**Task to complete:** Using the records below, repeat exactly the lines from the one holding "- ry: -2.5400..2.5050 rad" through the one holding "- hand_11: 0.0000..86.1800", both ends included, and no others.

**Input data:**
Content starts

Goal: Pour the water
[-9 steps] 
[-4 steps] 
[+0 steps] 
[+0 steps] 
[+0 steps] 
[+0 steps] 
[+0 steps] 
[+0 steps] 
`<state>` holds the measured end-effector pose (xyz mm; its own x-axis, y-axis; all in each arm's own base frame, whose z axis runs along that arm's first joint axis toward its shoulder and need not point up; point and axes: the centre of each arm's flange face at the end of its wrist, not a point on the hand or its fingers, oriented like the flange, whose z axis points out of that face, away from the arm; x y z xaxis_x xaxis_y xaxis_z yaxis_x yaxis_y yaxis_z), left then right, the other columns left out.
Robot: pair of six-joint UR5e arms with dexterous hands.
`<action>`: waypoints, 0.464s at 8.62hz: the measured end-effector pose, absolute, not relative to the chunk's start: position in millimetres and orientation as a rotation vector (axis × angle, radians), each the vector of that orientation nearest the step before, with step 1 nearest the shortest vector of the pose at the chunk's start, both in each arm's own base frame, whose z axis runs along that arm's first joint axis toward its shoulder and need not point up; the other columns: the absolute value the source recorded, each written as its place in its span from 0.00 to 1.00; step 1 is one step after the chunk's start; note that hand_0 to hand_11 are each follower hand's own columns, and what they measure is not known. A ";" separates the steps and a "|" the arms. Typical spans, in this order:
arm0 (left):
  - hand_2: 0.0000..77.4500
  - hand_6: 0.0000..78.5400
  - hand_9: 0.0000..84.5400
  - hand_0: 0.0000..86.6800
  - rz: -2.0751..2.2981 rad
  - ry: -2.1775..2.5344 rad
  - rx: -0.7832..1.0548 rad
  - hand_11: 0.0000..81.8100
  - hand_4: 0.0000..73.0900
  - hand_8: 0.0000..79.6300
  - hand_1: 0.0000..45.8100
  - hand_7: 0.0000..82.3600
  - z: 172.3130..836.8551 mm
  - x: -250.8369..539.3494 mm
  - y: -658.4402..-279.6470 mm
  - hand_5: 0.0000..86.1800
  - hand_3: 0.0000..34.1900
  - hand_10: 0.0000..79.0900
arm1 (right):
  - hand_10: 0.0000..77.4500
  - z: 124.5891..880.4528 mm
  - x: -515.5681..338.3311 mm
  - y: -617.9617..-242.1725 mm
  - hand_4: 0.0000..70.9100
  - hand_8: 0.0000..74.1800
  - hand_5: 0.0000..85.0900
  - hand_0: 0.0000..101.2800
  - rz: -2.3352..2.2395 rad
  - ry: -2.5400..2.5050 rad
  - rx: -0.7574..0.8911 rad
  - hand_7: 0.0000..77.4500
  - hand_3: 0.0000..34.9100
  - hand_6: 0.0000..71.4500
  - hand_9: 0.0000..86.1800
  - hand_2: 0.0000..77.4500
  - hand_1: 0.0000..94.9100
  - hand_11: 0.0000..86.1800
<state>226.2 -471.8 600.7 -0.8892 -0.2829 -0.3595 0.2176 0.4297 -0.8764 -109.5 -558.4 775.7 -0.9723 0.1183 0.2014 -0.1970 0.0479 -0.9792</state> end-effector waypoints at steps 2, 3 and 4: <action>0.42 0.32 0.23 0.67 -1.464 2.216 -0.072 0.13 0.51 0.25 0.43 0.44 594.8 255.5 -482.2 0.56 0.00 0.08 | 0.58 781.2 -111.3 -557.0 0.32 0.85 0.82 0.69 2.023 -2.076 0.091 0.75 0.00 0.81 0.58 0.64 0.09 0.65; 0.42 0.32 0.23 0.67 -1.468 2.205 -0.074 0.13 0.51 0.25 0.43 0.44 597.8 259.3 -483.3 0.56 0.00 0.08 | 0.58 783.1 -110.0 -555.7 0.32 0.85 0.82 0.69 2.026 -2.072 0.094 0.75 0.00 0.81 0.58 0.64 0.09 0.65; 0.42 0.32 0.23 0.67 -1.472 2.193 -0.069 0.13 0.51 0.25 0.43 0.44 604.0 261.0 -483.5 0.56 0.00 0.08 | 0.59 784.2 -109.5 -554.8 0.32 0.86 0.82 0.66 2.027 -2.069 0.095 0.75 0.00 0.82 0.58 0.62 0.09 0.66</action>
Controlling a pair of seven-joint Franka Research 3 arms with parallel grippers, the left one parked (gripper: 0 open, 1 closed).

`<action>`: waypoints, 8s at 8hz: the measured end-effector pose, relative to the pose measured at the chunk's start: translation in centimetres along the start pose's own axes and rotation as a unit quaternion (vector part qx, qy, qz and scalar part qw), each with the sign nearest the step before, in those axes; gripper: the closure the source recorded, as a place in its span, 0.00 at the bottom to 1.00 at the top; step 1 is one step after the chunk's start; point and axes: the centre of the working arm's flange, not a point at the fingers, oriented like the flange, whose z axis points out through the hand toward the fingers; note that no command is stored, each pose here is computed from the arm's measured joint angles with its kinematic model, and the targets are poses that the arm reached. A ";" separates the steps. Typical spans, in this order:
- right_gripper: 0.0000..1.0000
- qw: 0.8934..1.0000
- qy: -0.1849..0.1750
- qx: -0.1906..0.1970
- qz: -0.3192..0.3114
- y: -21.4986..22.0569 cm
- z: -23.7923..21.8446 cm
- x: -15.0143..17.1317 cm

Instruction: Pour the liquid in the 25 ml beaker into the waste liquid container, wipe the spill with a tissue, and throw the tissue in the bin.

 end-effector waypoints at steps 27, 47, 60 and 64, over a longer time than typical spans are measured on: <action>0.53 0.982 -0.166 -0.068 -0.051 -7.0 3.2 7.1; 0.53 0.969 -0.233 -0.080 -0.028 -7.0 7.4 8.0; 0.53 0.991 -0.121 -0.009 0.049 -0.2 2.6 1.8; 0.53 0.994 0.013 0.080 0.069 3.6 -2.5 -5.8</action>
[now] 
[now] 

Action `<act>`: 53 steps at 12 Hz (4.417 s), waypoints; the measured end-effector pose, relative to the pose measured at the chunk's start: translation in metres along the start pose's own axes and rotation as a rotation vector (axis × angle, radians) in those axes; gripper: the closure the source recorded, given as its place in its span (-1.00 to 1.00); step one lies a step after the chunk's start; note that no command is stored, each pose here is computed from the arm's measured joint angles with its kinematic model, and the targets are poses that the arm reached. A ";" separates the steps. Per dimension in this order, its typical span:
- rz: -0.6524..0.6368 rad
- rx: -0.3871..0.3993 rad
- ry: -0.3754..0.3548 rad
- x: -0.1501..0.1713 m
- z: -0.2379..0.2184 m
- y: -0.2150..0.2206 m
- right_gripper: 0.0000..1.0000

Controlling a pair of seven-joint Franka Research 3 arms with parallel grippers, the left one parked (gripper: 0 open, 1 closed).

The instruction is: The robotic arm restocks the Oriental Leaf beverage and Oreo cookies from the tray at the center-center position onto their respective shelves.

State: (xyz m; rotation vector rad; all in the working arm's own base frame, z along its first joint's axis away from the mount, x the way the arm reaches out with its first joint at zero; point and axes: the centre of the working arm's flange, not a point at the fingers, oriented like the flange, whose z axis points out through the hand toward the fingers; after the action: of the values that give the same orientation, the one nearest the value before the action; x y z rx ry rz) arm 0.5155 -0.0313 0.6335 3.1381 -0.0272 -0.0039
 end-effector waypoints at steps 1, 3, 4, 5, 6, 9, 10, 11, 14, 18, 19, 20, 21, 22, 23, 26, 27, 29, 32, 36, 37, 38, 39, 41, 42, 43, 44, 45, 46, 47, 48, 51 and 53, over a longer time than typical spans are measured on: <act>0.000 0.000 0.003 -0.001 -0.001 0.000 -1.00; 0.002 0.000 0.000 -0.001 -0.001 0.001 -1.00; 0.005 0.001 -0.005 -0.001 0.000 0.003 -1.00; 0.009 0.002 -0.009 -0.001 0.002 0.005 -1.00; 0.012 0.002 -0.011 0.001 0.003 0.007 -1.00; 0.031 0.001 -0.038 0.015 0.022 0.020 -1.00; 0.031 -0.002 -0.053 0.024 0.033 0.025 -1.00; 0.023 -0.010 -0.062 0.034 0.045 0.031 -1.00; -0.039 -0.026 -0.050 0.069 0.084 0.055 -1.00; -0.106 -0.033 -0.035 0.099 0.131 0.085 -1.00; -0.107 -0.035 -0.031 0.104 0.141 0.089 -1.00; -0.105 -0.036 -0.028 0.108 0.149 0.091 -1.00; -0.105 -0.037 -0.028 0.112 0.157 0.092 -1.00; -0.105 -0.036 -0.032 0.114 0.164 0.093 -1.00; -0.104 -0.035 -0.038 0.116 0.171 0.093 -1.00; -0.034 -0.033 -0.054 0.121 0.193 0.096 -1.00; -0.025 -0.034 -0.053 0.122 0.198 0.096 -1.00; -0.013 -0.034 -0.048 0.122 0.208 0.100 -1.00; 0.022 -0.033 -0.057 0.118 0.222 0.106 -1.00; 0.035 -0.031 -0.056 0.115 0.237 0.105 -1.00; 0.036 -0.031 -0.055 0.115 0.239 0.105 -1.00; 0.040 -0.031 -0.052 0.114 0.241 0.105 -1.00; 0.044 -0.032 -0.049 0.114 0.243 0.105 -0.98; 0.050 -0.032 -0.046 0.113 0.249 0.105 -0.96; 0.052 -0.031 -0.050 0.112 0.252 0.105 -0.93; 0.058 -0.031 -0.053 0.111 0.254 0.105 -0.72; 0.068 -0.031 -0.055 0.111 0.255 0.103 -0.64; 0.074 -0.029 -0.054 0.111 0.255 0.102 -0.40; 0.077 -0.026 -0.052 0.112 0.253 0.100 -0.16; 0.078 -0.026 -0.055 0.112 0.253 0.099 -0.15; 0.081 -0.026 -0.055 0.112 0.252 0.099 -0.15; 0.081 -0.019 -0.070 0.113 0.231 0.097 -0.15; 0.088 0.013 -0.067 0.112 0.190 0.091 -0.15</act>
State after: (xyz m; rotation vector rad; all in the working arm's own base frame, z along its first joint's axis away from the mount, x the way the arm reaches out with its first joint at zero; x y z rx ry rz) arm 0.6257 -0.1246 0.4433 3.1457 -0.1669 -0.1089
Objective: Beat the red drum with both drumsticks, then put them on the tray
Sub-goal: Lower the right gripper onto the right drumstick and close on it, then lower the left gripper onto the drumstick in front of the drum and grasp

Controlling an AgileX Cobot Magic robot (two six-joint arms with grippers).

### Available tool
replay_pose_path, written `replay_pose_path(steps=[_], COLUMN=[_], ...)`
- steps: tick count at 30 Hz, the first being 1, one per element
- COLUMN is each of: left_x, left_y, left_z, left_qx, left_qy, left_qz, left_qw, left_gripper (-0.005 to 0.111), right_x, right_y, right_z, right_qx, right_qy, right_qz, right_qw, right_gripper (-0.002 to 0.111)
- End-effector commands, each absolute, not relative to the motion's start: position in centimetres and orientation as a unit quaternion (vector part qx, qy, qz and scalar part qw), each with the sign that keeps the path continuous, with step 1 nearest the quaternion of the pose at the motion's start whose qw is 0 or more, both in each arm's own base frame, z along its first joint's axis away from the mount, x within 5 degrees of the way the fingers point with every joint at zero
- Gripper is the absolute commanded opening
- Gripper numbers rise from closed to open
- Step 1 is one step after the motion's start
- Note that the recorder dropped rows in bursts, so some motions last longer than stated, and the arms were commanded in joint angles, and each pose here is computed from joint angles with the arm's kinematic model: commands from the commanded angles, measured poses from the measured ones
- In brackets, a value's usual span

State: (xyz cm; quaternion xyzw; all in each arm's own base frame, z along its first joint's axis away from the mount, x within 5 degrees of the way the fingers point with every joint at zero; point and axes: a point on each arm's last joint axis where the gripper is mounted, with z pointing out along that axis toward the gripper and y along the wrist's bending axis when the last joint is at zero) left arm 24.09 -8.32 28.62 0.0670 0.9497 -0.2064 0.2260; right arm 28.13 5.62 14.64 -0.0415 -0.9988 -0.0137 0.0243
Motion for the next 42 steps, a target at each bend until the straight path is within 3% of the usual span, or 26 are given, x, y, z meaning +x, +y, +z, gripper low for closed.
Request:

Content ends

**Result:**
  - ry: -2.5400..2.5050 rad
  - rx: -0.7574..0.8911 rad
  - hand_7: 0.0000..77.4500
  - hand_3: 0.0000..34.9100
  - hand_6: 0.0000..71.4500
  - hand_9: 0.0000..86.1800
  - hand_2: 0.0000..77.4500
  - hand_1: 0.0000..94.9100
  - hand_11: 0.0000..86.1800

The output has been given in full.